Locate "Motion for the" in the listing below, then output the line holding it and every line after it, exactly and with nothing else.
# # # #
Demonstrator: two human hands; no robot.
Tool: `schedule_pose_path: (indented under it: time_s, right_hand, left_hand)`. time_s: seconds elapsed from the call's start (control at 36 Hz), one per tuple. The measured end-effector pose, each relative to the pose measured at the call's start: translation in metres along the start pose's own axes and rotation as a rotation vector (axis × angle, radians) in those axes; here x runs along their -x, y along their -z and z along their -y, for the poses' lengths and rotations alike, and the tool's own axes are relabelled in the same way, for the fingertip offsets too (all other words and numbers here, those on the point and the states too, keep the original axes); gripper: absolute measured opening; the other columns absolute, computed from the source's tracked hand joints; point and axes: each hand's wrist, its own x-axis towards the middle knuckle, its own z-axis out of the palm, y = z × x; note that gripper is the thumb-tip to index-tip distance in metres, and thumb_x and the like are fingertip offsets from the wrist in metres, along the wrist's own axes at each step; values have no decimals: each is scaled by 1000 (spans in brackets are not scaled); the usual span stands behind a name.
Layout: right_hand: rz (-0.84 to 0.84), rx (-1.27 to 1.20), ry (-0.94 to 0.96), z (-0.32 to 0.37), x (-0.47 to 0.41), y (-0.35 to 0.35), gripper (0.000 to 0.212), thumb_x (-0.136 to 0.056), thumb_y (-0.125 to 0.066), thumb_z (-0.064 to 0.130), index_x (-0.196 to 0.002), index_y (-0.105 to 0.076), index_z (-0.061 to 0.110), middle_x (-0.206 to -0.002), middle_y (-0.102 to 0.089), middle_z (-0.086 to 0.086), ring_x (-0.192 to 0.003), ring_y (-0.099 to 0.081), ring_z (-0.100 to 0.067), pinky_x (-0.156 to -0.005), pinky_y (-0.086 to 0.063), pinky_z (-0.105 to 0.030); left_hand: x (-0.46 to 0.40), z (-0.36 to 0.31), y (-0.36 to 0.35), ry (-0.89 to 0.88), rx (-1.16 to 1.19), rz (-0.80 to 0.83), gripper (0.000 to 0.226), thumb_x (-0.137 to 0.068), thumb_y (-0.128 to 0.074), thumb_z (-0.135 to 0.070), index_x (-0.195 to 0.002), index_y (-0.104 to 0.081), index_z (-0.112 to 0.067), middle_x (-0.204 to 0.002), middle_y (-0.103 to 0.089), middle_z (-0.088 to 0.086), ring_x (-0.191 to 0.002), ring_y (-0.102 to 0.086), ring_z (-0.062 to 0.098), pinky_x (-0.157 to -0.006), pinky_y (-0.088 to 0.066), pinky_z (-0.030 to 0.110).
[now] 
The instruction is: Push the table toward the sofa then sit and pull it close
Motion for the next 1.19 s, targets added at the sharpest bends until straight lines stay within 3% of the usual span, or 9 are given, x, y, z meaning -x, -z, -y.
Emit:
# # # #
Reply
Motion for the next 1.19 s, targets added at the sharpest bends until straight lines stay within 3% of the usual span, or 9 are given, x, y, z meaning -x, -z, -y.
Emit:

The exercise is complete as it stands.